- **Description of the task**:
When the line containing "A single rendered still" is found in the data below, copy it and each line after it through the line containing "Picture: 567 x", exactly and with no others.

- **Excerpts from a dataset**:
______

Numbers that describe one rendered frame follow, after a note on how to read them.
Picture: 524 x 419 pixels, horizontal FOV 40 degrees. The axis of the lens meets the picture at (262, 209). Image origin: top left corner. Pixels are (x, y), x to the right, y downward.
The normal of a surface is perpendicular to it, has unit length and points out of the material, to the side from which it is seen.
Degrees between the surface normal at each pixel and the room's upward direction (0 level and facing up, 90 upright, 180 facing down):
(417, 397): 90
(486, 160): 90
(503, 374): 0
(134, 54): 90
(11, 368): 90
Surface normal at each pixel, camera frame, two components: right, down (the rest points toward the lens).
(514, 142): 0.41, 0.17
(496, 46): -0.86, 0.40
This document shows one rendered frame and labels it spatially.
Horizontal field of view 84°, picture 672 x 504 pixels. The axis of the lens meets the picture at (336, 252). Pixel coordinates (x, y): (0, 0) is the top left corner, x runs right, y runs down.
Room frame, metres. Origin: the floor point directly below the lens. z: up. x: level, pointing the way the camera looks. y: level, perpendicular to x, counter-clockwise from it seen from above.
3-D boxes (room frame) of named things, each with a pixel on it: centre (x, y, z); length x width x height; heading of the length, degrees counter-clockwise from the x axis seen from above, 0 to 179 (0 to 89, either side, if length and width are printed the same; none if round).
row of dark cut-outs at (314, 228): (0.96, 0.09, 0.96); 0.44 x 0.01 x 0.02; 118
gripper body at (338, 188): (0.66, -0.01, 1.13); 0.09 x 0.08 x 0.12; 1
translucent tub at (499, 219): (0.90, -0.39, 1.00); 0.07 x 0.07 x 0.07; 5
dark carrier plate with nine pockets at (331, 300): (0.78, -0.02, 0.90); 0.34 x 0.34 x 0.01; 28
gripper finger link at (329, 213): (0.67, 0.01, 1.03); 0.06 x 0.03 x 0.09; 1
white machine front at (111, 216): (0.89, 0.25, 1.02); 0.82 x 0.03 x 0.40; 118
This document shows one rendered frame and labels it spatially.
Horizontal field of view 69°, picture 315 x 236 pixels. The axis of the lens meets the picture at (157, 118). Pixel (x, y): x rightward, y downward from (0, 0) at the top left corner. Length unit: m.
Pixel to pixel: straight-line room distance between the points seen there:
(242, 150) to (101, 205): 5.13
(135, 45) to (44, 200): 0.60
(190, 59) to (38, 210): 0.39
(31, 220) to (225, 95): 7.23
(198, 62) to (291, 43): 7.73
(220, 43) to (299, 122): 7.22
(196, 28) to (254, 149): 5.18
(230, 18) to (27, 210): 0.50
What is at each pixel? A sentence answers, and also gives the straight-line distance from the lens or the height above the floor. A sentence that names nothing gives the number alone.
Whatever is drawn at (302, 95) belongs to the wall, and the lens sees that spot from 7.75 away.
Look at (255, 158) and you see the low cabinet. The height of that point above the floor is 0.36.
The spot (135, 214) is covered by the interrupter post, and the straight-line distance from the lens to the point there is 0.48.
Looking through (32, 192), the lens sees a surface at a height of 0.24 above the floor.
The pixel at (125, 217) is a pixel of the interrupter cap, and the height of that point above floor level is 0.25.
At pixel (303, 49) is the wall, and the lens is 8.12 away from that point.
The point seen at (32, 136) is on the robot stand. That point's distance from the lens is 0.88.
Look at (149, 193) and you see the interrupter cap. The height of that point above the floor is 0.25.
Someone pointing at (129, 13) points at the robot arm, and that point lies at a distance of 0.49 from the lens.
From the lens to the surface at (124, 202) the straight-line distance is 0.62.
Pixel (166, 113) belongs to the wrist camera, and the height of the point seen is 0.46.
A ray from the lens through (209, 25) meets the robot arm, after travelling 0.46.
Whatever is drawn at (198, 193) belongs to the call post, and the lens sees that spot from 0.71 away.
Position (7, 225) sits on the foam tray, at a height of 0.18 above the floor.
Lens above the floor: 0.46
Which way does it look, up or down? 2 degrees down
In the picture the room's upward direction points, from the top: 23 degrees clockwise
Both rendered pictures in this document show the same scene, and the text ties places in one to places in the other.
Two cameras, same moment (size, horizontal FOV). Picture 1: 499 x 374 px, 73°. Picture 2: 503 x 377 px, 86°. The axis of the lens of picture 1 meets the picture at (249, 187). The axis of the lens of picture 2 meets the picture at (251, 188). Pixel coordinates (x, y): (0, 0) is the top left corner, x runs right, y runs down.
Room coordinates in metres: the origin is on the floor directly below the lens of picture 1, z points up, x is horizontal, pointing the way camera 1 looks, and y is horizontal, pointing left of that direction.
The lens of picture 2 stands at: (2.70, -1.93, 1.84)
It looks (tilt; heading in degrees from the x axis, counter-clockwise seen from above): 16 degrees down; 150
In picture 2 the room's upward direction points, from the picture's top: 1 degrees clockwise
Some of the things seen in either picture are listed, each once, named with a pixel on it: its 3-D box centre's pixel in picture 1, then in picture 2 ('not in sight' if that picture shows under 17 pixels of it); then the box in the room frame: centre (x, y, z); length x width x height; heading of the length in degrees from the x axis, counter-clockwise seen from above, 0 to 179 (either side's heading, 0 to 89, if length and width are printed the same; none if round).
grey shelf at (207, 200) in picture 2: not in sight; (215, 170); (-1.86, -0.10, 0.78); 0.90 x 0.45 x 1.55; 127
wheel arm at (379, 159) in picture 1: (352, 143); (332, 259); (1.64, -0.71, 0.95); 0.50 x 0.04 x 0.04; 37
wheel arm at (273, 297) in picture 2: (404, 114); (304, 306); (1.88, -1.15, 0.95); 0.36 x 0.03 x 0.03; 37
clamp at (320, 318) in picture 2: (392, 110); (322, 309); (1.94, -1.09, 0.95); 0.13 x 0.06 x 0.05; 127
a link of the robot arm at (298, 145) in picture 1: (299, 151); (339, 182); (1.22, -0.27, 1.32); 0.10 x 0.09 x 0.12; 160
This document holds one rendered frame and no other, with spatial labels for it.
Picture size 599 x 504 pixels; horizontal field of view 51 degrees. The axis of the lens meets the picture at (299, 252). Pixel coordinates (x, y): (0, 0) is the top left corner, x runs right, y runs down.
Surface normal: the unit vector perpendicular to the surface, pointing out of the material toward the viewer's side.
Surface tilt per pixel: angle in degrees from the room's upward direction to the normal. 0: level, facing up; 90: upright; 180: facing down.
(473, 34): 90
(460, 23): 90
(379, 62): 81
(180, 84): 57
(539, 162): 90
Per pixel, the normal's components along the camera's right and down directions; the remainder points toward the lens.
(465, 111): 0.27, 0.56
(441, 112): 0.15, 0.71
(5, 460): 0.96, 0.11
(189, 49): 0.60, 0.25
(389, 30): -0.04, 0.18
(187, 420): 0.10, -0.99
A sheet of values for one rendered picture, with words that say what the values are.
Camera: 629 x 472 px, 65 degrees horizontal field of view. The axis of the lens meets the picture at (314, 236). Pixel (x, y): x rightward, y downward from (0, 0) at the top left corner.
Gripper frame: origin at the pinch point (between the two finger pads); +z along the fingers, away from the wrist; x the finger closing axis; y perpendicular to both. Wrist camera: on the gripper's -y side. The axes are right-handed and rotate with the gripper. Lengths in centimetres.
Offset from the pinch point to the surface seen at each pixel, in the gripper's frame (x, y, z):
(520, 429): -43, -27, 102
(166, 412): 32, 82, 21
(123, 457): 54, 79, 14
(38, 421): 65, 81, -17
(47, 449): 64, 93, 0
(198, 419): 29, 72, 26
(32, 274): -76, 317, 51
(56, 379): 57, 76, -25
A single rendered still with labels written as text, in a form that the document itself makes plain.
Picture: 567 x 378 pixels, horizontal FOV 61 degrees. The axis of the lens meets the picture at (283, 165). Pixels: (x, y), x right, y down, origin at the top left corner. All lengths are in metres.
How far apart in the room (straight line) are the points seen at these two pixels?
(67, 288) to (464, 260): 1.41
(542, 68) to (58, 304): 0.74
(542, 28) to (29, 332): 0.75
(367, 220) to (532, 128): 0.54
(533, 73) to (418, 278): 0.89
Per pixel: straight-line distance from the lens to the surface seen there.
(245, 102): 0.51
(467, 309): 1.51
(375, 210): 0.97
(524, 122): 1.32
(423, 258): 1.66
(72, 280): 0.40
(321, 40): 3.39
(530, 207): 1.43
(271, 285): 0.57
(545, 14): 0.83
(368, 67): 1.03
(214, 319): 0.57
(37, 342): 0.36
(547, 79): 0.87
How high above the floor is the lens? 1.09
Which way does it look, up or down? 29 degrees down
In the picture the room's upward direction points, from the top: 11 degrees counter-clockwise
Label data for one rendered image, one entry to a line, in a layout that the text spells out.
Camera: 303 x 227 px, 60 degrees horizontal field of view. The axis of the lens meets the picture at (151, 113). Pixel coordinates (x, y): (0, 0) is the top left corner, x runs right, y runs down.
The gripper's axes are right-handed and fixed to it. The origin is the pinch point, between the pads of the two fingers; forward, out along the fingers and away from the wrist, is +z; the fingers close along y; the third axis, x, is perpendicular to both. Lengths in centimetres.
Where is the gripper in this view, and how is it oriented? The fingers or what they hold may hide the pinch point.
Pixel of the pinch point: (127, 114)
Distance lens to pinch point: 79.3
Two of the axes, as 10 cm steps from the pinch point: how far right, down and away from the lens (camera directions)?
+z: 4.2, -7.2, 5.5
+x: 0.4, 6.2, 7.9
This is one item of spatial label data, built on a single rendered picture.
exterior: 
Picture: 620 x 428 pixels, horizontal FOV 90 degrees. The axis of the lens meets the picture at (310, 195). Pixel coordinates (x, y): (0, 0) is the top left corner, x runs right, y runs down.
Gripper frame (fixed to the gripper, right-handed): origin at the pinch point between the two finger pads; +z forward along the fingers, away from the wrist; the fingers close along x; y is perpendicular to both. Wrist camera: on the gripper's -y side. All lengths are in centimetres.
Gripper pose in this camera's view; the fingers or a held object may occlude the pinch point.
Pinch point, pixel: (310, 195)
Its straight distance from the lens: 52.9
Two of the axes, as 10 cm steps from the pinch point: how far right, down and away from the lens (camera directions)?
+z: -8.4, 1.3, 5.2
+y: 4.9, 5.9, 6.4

______

- **Solved problem**:
A single rendered still with labels written as text, in a form that the document itself makes plain.
Picture: 567 x 378 pixels, horizontal FOV 61 degrees. The axis of the lens meets the picture at (283, 165). Pixels: (x, y), x right, y down, origin at the top left corner. All lengths are in metres.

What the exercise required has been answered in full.